Whenever a line below includes the string "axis", show it.

━━━ Dataset content

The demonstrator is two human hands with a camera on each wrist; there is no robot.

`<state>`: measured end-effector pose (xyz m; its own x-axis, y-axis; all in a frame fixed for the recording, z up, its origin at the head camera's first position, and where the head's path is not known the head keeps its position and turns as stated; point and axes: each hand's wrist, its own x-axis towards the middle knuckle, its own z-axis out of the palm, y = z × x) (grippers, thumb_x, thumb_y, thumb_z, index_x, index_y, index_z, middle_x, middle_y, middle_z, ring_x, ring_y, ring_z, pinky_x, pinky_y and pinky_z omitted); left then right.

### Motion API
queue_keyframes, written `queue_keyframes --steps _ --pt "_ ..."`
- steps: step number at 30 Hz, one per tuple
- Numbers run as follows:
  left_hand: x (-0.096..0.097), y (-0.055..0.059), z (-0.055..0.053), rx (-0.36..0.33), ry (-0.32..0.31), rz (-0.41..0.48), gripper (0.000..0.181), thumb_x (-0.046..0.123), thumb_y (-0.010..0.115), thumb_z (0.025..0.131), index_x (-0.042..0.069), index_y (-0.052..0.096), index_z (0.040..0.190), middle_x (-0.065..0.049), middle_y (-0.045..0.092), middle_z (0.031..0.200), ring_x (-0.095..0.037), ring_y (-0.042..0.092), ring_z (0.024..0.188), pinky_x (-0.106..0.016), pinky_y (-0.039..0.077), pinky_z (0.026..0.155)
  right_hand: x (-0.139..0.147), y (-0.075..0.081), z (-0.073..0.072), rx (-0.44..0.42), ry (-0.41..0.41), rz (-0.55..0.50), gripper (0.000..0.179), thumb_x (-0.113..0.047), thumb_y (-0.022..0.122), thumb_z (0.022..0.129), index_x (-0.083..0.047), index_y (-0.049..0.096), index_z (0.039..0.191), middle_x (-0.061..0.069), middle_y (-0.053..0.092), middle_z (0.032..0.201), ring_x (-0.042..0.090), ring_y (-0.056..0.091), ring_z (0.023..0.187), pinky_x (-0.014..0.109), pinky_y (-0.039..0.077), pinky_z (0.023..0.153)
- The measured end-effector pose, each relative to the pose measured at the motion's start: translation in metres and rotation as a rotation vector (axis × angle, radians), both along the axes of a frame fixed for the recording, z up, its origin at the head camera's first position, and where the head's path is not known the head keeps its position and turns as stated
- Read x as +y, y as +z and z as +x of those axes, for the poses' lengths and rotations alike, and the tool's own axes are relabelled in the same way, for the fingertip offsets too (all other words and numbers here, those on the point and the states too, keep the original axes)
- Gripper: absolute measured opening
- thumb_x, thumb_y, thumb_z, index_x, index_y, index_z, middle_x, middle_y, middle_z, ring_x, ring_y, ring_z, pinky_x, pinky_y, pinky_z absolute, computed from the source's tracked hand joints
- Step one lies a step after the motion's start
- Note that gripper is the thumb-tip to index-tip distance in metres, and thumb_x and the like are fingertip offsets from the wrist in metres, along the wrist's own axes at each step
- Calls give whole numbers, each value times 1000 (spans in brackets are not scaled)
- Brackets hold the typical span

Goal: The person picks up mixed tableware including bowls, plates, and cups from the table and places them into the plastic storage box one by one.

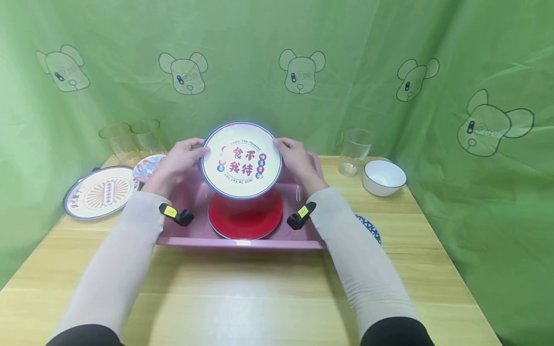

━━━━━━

> Answer box
`<state>`: measured end-effector pose (xyz m; its own x-axis, y-axis; all in a frame fixed for the recording, z up, its origin at the head camera's first position, and where the head's path is not known the head keeps its position and turns as stated; point and axes: each hand's wrist, its own x-axis towards the middle knuckle, its own z-axis out of the palm, y = z × x) (grippers, thumb_x, thumb_y, thumb_z, index_x, index_y, index_z, middle_x, middle_y, middle_z, ring_x, ring_y, ring_z, pinky_x, pinky_y and pinky_z omitted); left then right.
- The measured end-effector pose, each relative to the pose measured at the motion's start: translation in metres and rotation as a rotation vector (axis × angle, radians), both along the axes of a frame fixed for the recording, z up, its origin at the head camera's first position, and where the head's path is not known the head keeps its position and turns as stated

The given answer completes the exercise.